EMA accepts MAA for Sandoz’s biosimilar etanercept
Posted: 8 December 2015 | | No comments yet
Sandoz is seeking approval for all indications included in the label of the reference product which is used to treat a range of autoimmune diseases including rheumatoid arthritis and psoriasis…
The European Medicines Agency (EMA) has accepted Sandoz‘s Marketing Authorisation Application (MAA) for a biosimilar to Pfizer’s EU-licensed Enbrel (etanercept) – a tumour necrosis factor alpha (TNF-alpha) inhibitor.
Sandoz is seeking approval for all indications included in the label of the reference product which is used to treat a range of autoimmune diseases including rheumatoid arthritis and psoriasis – more than 120 million people in the EU are living with rheumatic and musculoskeletal diseases (RMDs) and approximately 3.7 million Europeans with psoriasis.
“Today, only 5% of severe psoriasis patients in North America and Europe have access to life-changing biologic treatment options such as etanercept,”said Mark McCamish, M.D., Ph.D., and Head of Global Biopharmaceutical & Oncology Injectables Development at Sandoz. “The acceptance by the EMA of our biosimilar etanercept regulatory submission is a move towards enabling more patients with chronic inflammatory conditions such psoriasis and rheumatoid arthritis to be treated with biologics” McCamish continued.
A comprehensive data package for biosimilar etanercept supports the application
The regulatory submission to the EMA consists of a comprehensive data package that includes data from analytical, functional, preclinical and clinical studies.

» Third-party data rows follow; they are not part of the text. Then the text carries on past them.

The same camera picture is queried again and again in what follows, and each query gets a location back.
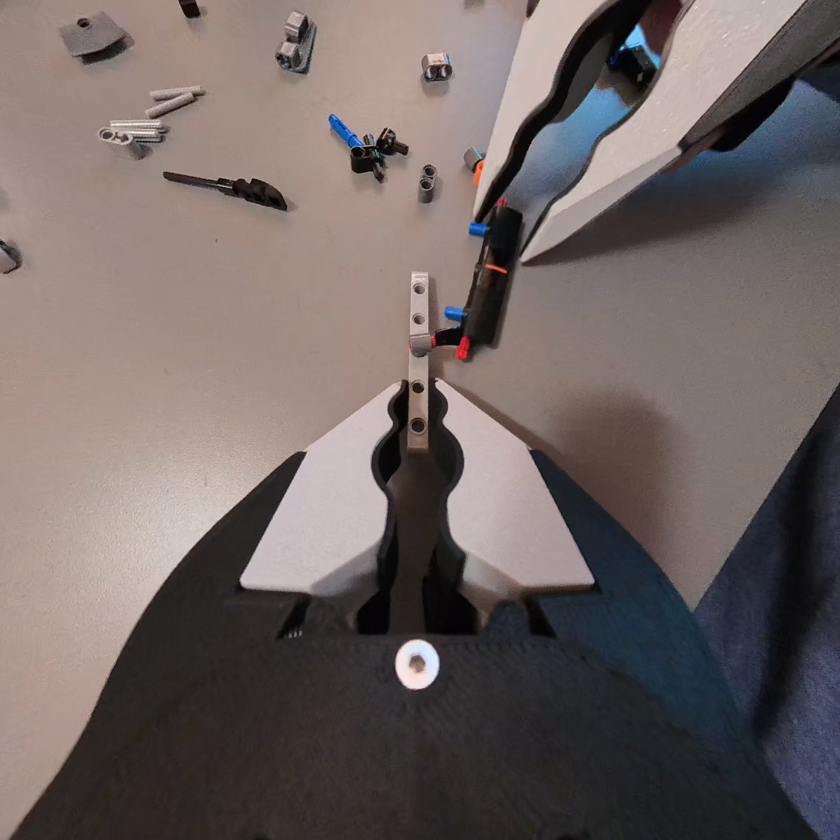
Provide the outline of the person's blue-clothed body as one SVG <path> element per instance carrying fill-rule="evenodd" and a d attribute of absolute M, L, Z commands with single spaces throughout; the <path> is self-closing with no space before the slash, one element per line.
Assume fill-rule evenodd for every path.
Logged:
<path fill-rule="evenodd" d="M 839 389 L 695 617 L 776 780 L 839 838 Z"/>

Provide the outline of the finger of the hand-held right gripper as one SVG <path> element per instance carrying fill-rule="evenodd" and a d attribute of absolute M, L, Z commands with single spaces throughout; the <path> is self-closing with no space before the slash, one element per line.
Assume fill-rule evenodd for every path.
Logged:
<path fill-rule="evenodd" d="M 520 172 L 532 142 L 583 102 L 650 1 L 529 2 L 479 179 L 485 219 Z"/>
<path fill-rule="evenodd" d="M 838 50 L 838 33 L 838 1 L 691 3 L 652 85 L 545 207 L 521 261 L 561 244 L 657 173 L 709 150 L 741 112 Z"/>

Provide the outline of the dark grey curved lego panel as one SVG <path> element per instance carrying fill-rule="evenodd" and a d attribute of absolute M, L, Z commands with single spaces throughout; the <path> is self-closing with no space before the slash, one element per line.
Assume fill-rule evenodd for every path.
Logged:
<path fill-rule="evenodd" d="M 105 12 L 79 16 L 63 24 L 59 36 L 70 56 L 86 65 L 120 56 L 135 44 L 134 38 Z"/>

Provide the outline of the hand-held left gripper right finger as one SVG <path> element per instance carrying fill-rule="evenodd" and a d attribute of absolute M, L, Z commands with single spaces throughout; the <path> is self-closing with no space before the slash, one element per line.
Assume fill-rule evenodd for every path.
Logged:
<path fill-rule="evenodd" d="M 502 602 L 593 591 L 594 574 L 537 452 L 442 380 L 429 406 L 444 488 L 427 570 L 427 628 L 475 631 Z"/>

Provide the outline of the small grey lego connector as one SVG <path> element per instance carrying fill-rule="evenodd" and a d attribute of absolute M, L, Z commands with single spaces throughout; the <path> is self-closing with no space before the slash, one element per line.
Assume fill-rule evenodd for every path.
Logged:
<path fill-rule="evenodd" d="M 438 348 L 458 347 L 463 337 L 464 330 L 461 327 L 413 333 L 409 338 L 409 352 L 412 357 L 420 359 Z"/>

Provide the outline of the black curved lego blade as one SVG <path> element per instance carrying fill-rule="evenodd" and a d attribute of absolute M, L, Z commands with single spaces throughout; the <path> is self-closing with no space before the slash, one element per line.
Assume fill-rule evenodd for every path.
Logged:
<path fill-rule="evenodd" d="M 287 201 L 280 190 L 256 178 L 251 178 L 250 180 L 243 178 L 235 180 L 217 178 L 214 180 L 171 171 L 163 171 L 162 176 L 168 182 L 216 191 L 226 196 L 236 197 L 247 203 L 270 207 L 281 212 L 287 212 L 289 209 Z"/>

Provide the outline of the black lego cylinder assembly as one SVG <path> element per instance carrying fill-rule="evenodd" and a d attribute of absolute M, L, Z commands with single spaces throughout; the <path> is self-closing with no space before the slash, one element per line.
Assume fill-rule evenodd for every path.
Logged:
<path fill-rule="evenodd" d="M 483 238 L 467 300 L 461 308 L 445 308 L 445 318 L 454 325 L 434 335 L 435 347 L 455 347 L 459 361 L 467 361 L 470 352 L 496 341 L 522 221 L 522 214 L 502 197 L 485 223 L 473 223 L 469 228 L 471 234 Z"/>

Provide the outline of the long grey lego beam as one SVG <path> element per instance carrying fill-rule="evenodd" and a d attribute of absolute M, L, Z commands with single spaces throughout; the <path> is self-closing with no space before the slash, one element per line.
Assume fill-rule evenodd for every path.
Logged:
<path fill-rule="evenodd" d="M 431 333 L 429 327 L 429 276 L 414 272 L 410 284 L 409 342 L 413 333 Z M 414 358 L 408 352 L 406 450 L 419 454 L 428 450 L 429 361 L 431 353 Z"/>

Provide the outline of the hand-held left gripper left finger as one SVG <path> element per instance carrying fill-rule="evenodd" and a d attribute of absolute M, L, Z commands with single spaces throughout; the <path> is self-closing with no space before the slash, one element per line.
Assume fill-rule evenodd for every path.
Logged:
<path fill-rule="evenodd" d="M 387 483 L 401 464 L 406 390 L 388 386 L 307 448 L 243 589 L 321 599 L 361 631 L 388 629 L 398 542 Z"/>

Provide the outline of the black lego cross connector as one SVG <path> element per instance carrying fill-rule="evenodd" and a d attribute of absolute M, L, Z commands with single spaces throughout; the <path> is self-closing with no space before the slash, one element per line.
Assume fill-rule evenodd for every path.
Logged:
<path fill-rule="evenodd" d="M 354 174 L 372 173 L 378 183 L 385 181 L 384 156 L 372 134 L 364 134 L 360 144 L 350 148 L 350 168 Z"/>

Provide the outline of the grey lego thin liftarm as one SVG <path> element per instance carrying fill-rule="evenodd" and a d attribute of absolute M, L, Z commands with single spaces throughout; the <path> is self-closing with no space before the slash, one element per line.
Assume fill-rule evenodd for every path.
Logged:
<path fill-rule="evenodd" d="M 117 156 L 132 161 L 141 161 L 147 155 L 144 145 L 130 132 L 103 127 L 98 138 Z"/>

Sandoz believes that the two pivotal clinical studies; a pharmacokinetic (PK) study in healthy volunteers (HVs) and a confirmatory safety and efficacy study in patients with chronic plaque-type psoriasis (EGALITY), will provide clinical confirmation of similarity to the reference product established in extensive prior analytical comparability studies.

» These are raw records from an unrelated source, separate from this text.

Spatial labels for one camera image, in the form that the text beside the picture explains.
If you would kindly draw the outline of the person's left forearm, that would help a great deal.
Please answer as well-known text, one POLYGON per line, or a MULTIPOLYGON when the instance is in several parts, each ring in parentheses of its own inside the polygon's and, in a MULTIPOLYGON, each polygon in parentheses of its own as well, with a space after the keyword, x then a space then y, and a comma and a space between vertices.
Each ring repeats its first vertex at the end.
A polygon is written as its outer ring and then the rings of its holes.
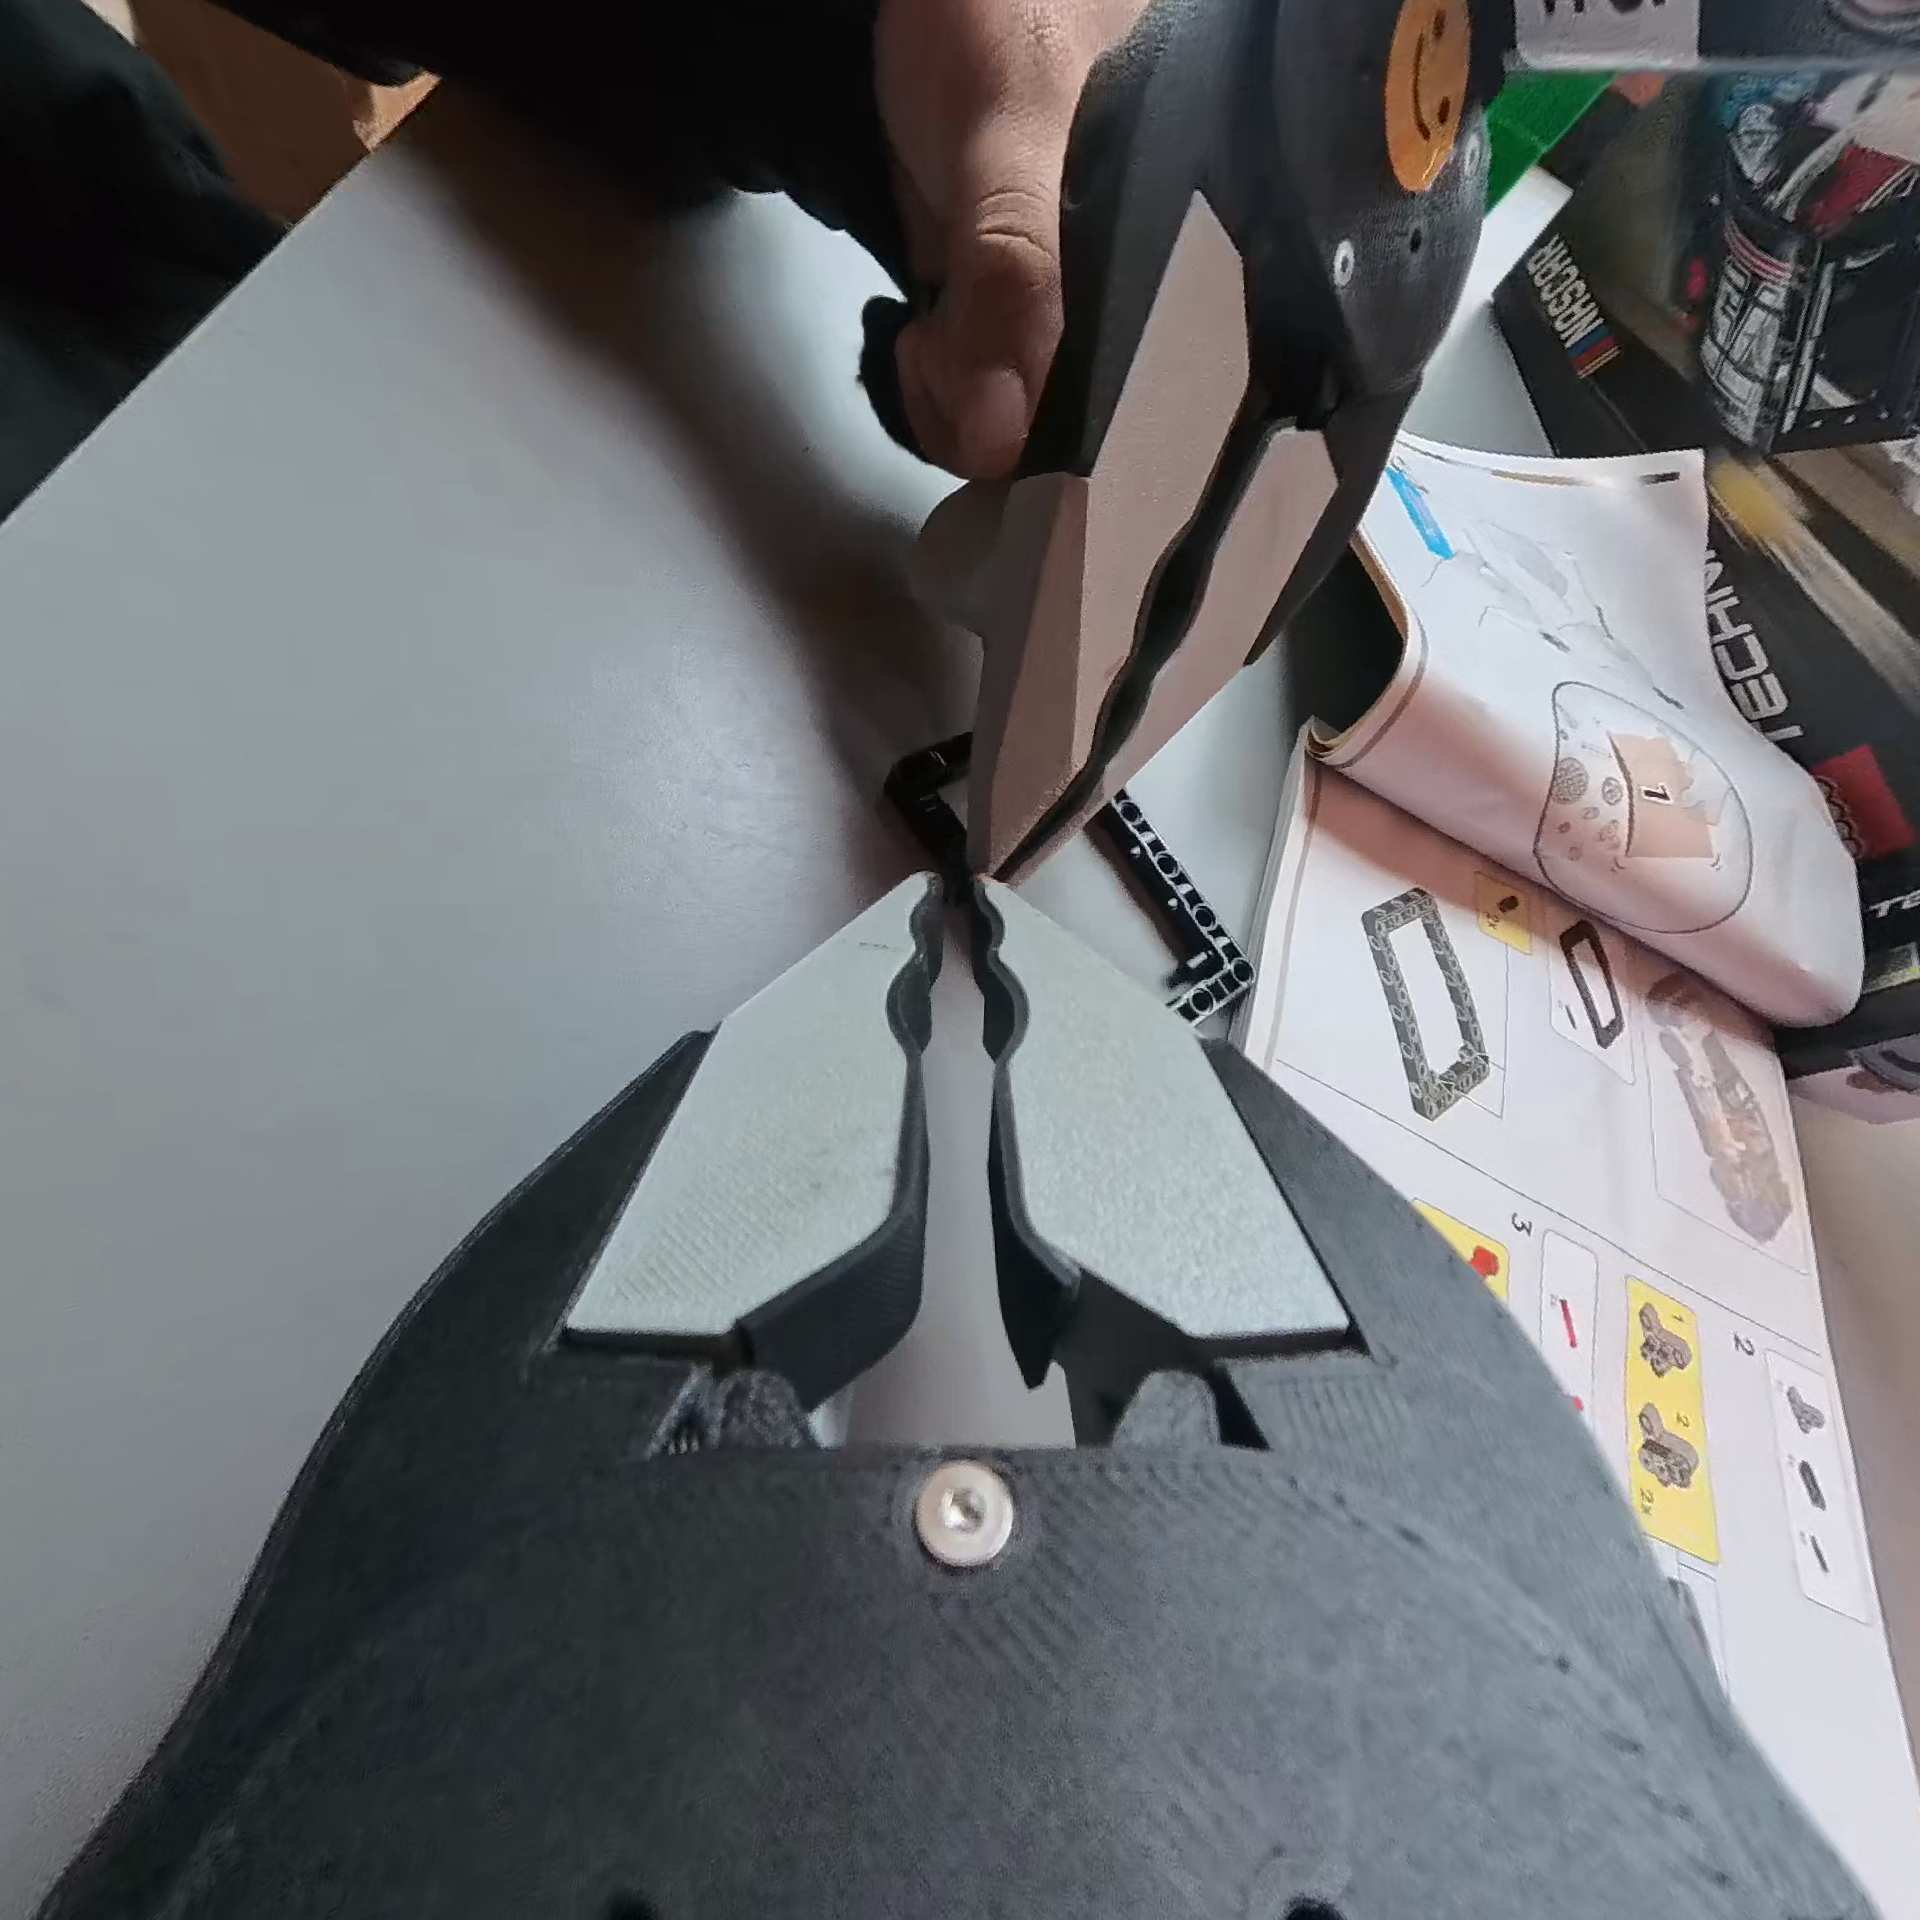
POLYGON ((873 3, 239 3, 375 84, 434 76, 671 199, 786 195, 897 241, 873 3))

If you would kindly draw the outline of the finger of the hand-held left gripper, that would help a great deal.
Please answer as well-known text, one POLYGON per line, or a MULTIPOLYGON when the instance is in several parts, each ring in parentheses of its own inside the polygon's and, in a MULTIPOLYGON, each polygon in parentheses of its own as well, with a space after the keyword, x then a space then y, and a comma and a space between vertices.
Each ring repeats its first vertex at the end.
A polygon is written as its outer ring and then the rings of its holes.
POLYGON ((1160 538, 1178 487, 1067 479, 1032 607, 998 631, 998 877, 1080 834, 1262 649, 1356 533, 1400 420, 1264 424, 1160 538))
POLYGON ((1006 877, 1090 764, 1167 553, 1247 395, 1243 267, 1191 199, 1090 473, 951 491, 918 539, 918 596, 982 642, 968 864, 1006 877))

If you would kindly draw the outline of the black zippered bag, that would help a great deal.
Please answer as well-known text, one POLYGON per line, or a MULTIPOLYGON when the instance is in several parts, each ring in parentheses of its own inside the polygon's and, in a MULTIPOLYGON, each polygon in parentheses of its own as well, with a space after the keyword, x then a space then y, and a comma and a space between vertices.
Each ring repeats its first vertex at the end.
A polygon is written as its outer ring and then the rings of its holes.
POLYGON ((2 514, 283 236, 153 59, 80 3, 6 3, 2 514))

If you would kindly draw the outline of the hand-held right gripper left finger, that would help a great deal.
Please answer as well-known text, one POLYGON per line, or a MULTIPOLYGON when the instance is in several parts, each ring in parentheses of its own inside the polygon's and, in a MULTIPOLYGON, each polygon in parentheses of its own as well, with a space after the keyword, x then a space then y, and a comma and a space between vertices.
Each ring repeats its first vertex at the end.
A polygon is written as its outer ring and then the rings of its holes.
POLYGON ((705 1036, 568 1339, 740 1363, 824 1407, 913 1331, 942 939, 944 885, 913 876, 705 1036))

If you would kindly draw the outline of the lego instruction booklet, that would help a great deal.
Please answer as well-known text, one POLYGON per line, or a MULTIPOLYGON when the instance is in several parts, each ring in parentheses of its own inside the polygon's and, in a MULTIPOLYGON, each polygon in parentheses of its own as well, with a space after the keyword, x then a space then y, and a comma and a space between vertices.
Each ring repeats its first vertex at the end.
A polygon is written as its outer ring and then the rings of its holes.
POLYGON ((1730 1692, 1887 1657, 1775 1029, 1854 861, 1712 658, 1696 452, 1404 437, 1378 696, 1288 769, 1240 1044, 1522 1322, 1730 1692))

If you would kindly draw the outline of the person's left hand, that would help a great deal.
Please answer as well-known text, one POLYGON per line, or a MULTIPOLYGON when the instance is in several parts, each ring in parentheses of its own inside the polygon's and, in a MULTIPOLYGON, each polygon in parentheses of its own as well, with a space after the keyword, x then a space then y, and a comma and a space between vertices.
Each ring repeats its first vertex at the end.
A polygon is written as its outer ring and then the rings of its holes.
POLYGON ((910 280, 897 347, 921 452, 969 482, 1018 467, 1063 337, 1062 195, 1097 59, 1145 3, 886 3, 873 79, 910 280))

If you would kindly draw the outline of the green plastic bin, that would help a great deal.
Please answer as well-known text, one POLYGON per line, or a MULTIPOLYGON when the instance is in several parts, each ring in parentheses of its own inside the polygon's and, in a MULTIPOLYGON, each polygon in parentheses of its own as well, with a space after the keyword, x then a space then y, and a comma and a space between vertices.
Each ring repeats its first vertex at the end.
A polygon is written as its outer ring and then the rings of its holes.
POLYGON ((1484 119, 1487 130, 1487 210, 1526 179, 1616 81, 1616 72, 1515 72, 1510 76, 1484 119))

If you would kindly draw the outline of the lego race car box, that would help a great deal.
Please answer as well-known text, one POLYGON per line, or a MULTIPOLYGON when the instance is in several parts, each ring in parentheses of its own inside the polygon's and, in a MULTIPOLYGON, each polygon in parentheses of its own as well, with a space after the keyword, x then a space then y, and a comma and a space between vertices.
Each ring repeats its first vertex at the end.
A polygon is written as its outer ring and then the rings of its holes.
POLYGON ((1857 859, 1858 1009, 1783 1066, 1916 1121, 1916 69, 1622 76, 1543 164, 1571 199, 1495 292, 1537 416, 1566 457, 1704 452, 1720 677, 1857 859))

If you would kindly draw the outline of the black rectangular lego frame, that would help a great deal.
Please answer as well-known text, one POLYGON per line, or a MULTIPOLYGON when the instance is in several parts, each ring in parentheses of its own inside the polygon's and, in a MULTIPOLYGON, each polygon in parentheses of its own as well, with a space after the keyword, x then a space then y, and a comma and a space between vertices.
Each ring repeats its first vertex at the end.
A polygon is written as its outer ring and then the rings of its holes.
MULTIPOLYGON (((881 788, 958 901, 972 897, 968 825, 946 793, 969 779, 969 764, 968 732, 902 756, 881 788)), ((1193 1026, 1235 1013, 1255 988, 1255 965, 1139 803, 1120 792, 1092 815, 1089 829, 1172 951, 1171 1013, 1193 1026)))

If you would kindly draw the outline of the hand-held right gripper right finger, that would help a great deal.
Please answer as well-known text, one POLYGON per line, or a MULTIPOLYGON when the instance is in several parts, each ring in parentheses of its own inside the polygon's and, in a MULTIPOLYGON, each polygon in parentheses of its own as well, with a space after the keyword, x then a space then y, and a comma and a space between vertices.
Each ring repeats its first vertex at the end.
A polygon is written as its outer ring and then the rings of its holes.
POLYGON ((979 880, 1000 1314, 1026 1386, 1336 1354, 1353 1322, 1209 1044, 1018 892, 979 880))

Sandoz currently markets three biosimilars. On 3 September, 2015 Sandoz launched the first biosimilar in the United States and recently had its regulatory submissions for biosimilar etanercept and biosimilar pegfilgrastim accepted by the FDA. Sandoz has a leading pipeline with several biosimilars across the various stages of development including five programmes in Phase III clinical trials or registration preparation. The company plans to make 10 regulatory filings over a three year period (2015-2017).